I want to mention some general comments here:

1) In general, I have a feeling that we strive for perfection, which leads to excessive complexity. We should apply KISS principle - Keep It Simple, Stupid - to avoid an explosion of details which, lacking generality, do not make it possible to achieve a widely acceptable result. We should simplify the model, not break it down into smaller and smaller details (for example, a large number of stakeholder subtypes). We should keep in mind that, for example, for each stakeholder subtype, we should ultimately define the unique functionality of SDI. 

2) We should avoid mixing stakeholders and their roles with the natural and legal persons who carry them. The provider has a clearly defined role - to provide data and metadata - and cannot do anything else, such as generate added value, etc.

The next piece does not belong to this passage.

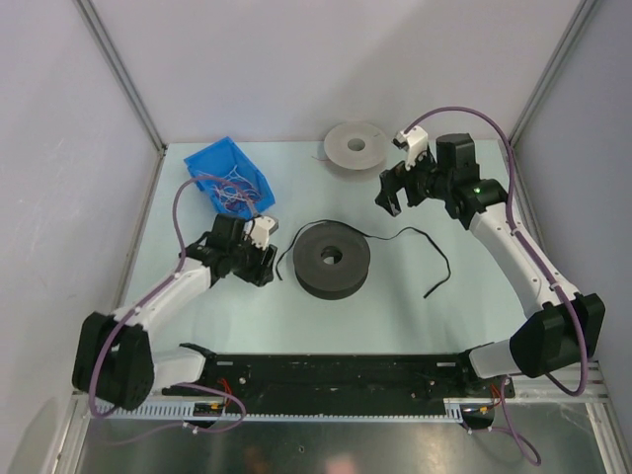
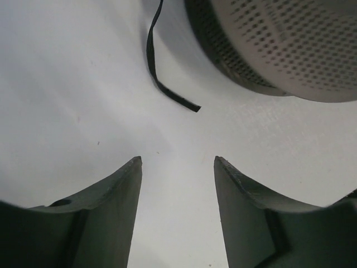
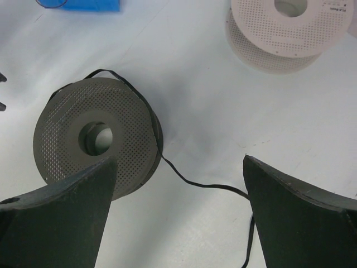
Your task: Wrap the cables
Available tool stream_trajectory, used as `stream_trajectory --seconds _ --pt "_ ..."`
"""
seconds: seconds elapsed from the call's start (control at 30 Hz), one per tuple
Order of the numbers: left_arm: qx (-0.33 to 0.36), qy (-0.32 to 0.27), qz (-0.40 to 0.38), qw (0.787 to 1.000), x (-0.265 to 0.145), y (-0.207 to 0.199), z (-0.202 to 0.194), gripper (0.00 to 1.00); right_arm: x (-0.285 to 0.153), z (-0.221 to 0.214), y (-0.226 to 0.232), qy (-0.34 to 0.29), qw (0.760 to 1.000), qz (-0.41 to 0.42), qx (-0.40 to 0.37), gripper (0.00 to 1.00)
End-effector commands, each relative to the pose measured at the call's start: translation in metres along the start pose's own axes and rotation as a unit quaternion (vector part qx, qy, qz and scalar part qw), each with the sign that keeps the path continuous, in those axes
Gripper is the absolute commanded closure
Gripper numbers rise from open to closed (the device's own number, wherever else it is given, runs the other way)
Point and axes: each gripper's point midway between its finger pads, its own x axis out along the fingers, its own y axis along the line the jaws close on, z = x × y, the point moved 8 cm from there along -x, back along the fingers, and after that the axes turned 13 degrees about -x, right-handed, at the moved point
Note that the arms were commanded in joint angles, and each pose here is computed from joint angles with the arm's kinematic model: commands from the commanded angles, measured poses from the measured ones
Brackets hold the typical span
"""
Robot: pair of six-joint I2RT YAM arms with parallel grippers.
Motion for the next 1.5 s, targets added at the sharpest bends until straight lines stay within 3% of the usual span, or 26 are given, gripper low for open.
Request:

But the National Mapping Agency can play the role of provider and also the role of VAR. 

3) To avoid mistakes, we can use some counterexample to check our ideas. E.g. we can see SDI as an information system (IS). We are discussing if we should include negative stakeholder to our model. OK, when you think about e.g. economic IS, are you going to include negative stakeholder to this IS and functionality provided to him, e.g. supporting stealing money from the system? I do not think so. 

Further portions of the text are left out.